Elle déplore devoir payer 10 000 $ de frais d’avocats pour faire venir des travailleurs de l’étranger. « Faut que les règles soient assouplies », dit-elle.
100 000 $ en moins
En région, les écoles sont souvent plus loin. Résultat, les candidats manquent à l’appel et ne restent pas, déplore Monique L. Fortin, qui voudrait que Québec mette davantage l’accent sur les programmes travail-études.
« On ne peut pas monter nos prix aussi vite que l’on monte les salaires. Veut veut pas, on est pris dans la roue », illustre-t-elle.
Pour son cabinet, ce manque de personnel rime avec des pertes de contrats de 100 000 $ par année, ce qui est loin d’être banal. « Les PME sont oubliées présentement et les régions sont oubliées. C’est très néfaste. S’il n’y a rien qui se passe, il y aura un effet de non-retour », va-t-elle jusqu’à dire.
— Francis Halin
Pas d’expérience ? Pas grave !

Si l’expérience est généralement valorisée par les employeurs, c’est beaucoup moins le cas en ces temps de pénurie de main-d’œuvre. Couche-Tard a même lancé une offensive de recrutement pour courtiser les jeunes au CV peu garni.
Des affiches sont apparues dans les vitrines de la chaîne de dépanneurs. « On recrute même si ton CV est rempli de vide », est-il écrit. On propose aux chercheurs d’emploi d’apporter un curriculum, même s’il est tout blanc, et de présenter leur candidature.
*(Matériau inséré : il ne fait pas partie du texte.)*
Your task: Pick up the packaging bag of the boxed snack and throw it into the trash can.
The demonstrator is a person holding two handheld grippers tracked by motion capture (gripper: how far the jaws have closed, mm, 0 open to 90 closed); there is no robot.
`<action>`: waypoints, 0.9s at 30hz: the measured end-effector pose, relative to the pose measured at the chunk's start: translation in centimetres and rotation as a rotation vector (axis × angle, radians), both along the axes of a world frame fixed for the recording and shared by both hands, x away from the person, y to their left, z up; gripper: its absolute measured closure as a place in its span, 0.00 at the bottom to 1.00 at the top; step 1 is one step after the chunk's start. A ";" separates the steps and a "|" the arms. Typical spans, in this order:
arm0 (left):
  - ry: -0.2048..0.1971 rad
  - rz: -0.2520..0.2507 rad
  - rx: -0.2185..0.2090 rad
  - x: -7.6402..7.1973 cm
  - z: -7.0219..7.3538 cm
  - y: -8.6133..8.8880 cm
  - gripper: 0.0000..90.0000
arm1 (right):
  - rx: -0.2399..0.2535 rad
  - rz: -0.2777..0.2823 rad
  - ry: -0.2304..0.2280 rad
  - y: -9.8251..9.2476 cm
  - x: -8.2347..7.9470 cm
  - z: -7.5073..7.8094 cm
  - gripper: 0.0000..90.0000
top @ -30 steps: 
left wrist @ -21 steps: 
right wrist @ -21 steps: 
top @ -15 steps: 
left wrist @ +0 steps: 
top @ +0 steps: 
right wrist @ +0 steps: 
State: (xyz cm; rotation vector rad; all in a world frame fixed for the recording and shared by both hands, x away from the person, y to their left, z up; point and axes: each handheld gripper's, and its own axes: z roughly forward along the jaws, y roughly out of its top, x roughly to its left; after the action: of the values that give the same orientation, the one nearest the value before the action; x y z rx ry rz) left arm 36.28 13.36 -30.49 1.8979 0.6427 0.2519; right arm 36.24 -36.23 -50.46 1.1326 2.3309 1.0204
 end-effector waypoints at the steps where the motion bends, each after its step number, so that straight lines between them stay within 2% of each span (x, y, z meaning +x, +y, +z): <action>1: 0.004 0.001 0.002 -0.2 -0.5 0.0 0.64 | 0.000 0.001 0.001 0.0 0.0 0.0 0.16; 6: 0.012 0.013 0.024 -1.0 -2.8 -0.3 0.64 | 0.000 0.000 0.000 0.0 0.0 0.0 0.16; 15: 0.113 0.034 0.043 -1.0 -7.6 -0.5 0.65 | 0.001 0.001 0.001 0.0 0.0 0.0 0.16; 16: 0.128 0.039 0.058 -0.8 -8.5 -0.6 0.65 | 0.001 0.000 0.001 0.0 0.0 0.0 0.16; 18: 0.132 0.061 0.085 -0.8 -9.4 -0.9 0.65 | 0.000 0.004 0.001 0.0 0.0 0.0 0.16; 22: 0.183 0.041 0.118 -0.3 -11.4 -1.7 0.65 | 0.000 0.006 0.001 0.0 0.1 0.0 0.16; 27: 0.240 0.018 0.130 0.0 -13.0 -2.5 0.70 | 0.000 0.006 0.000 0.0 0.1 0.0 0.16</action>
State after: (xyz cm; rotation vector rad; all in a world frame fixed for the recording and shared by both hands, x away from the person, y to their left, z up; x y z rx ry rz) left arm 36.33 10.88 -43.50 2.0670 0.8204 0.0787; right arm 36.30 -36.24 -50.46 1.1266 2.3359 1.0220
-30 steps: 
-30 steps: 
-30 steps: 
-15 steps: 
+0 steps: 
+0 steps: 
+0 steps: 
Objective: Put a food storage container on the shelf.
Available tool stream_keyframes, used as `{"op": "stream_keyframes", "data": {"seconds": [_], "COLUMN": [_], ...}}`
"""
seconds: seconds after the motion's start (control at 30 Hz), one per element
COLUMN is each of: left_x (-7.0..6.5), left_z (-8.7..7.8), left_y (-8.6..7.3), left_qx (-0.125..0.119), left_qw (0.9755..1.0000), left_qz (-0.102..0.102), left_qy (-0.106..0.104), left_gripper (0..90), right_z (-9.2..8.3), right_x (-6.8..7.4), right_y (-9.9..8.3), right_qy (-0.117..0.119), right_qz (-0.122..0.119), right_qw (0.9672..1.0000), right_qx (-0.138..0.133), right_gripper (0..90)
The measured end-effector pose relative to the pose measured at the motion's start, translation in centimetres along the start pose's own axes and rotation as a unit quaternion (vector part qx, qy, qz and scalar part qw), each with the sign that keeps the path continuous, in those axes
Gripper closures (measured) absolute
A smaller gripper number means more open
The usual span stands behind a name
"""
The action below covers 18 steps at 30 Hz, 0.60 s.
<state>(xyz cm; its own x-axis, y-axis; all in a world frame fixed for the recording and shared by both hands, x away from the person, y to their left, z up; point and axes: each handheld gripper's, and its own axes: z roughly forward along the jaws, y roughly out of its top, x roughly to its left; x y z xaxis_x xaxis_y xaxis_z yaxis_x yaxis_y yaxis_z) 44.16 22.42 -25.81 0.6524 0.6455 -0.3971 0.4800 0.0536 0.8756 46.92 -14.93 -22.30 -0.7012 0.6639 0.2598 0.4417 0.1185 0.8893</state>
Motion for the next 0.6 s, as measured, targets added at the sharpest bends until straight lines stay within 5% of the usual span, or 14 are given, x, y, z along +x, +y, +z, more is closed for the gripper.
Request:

« Il est commun de voir des étudiants obtenir leur premier emploi en magasin durant leurs études pour ensuite les voir grandir et travailler sur des projets stratégiques dans nos équipes ici », a expliqué Julien Gauthier, directeur des ressources humaines pour l’est du Canada chez Couche-Tard.
La campagne a été lancée fin novembre et vise à pourvoir 1000 postes dans les 650 magasins de Couche-Tard. L’entreprise cherche principalement des préposés, assistants-gérants et gérants.
« Jusqu’à maintenant, ces efforts et nos deux journées d’embauches nationales ont eu une belle réponse », souligne M. Gauthier.
Lors des derniers mois, l’entreprise a aussi offert des primes et de la formation aux employés, des mesures qui ont toutefois augmenté ses frais d’exploitation.
Fermeture lors des pauses
Si Couche-Tard a évité jusqu’ici les fermetures de ses magasins, la situation est différente pour Tim Hortons. Dans la région de Portneuf, tout près de Québec, une succursale a même dû fermer ses portes durant les pauses de ses employés.
« Ça m’est arrivé une fois, j’entre au service à l’auto. Une employée vient mettre des cônes derrière moi. Elle m’a dit : on ferme 20 minutes pour notre pause », nous a confié un client par écrit.
En novembre dernier, Le Journal rapportait que plusieurs clients de Tim Hortons se sont butés à des portes closes. L’entreprise n’a pas rappelé Le Journal.